On Mon, 2007-09-03 at 10:42 +0100, Eddie Armstrong wrote:
> I often read users saying when a new or new stable version is released 
> they do a fresh install and then re-install all their configs and 
> programs and other goodies.
> So...
> If I want to do a fresh install as above to end up with almost a clone 
> of my present system running on a new version of Ubuntu (or just a clean 
> one ) how can I get all my settings and all my programs etc without 
> doing it all manually - one program at a time  ?? How do the exp people 
> do it?
> Eddie
> 


I can help with part of that.  It's going to take some spare disk space
for the simple way and you'll need to know your user name and to be a
sudo'er.

Open a terminal and enter the following, replacing USERNAME with your
actual username:


  cd ..
  sudo tar -czvf USERNAME.tar.gz USERNAME/

This will create a .tar.gz file with all your user settings and files.
Do this for each user.
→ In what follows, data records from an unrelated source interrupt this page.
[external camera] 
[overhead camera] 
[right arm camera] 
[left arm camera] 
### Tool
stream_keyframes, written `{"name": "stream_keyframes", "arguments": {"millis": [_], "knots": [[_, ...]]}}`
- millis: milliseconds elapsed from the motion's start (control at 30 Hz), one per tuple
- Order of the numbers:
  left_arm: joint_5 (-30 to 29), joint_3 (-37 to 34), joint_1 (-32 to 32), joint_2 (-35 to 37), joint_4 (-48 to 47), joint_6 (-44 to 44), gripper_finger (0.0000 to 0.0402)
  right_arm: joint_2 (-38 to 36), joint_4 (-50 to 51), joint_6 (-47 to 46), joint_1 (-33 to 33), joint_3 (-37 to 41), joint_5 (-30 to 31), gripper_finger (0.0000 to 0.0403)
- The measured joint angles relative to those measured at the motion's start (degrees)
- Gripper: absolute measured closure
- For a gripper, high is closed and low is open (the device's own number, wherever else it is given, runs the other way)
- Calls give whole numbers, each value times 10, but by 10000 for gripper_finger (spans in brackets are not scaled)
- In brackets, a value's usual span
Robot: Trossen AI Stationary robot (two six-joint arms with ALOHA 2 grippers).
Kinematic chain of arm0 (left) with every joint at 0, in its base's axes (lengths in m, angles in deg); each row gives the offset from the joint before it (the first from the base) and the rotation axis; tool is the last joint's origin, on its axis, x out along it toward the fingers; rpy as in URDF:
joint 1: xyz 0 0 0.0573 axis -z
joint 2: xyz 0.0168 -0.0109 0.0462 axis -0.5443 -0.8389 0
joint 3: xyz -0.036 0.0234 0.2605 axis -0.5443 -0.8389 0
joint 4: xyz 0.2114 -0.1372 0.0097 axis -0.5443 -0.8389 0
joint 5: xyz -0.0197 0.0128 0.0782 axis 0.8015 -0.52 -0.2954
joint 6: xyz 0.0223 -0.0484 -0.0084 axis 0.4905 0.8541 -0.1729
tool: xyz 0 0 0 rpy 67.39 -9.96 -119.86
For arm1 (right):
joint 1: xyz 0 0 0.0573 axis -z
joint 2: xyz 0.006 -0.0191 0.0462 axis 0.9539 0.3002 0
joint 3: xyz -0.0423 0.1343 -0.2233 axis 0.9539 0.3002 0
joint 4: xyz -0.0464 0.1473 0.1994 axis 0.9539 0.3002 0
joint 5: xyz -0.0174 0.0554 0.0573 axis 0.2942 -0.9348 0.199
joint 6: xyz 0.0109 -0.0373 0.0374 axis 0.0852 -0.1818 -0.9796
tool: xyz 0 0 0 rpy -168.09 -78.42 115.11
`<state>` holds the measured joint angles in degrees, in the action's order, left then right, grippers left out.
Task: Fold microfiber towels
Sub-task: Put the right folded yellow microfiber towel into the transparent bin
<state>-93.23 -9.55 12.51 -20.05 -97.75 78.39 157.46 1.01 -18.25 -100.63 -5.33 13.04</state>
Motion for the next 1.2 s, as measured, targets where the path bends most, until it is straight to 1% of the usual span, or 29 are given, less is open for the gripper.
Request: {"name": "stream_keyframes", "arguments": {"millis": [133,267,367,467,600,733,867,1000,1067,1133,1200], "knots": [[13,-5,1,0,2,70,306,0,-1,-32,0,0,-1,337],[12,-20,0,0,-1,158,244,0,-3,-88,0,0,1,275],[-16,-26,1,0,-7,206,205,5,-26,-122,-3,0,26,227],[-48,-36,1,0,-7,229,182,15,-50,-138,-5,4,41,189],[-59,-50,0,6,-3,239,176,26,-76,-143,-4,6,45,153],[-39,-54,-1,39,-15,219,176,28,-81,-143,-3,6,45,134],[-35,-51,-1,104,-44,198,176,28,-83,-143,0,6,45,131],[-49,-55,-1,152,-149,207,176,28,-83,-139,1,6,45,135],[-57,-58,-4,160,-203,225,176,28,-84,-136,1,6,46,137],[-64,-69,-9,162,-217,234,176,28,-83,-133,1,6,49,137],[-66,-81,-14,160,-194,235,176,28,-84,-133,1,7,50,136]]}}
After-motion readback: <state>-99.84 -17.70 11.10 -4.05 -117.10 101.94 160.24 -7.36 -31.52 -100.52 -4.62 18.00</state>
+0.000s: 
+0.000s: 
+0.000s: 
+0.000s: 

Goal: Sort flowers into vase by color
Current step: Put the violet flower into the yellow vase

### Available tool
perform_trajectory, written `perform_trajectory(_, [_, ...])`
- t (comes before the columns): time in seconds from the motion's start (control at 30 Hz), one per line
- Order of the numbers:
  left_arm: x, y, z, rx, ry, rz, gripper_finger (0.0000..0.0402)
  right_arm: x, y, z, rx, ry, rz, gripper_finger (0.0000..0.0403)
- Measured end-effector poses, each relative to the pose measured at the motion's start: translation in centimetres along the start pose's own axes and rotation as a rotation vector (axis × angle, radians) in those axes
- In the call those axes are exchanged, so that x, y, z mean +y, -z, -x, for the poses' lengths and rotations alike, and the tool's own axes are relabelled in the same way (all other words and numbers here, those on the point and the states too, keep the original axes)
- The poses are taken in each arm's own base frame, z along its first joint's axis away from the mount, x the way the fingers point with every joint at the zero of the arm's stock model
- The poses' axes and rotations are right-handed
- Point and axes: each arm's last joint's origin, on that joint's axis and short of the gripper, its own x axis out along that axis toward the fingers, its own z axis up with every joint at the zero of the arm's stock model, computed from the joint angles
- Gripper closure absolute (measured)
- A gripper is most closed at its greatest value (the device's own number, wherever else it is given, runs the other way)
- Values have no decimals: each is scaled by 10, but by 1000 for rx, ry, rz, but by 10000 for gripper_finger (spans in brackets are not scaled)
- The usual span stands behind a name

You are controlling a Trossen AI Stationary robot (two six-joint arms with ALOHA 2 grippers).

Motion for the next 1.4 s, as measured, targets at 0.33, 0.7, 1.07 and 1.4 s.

You can restore the files from the tarball once
you've done your fresh reinstall.

As to restoring all your installed applications.  You're back to
aptitude or synaptic as I'm not sure how you get a list of all the
optional packages installed.  If there was a simple way, you could save
that list, then do something like:

  cat packagelist | sudo aptitude install 

I hope some of this is helpful and someone else can fill in the blanks.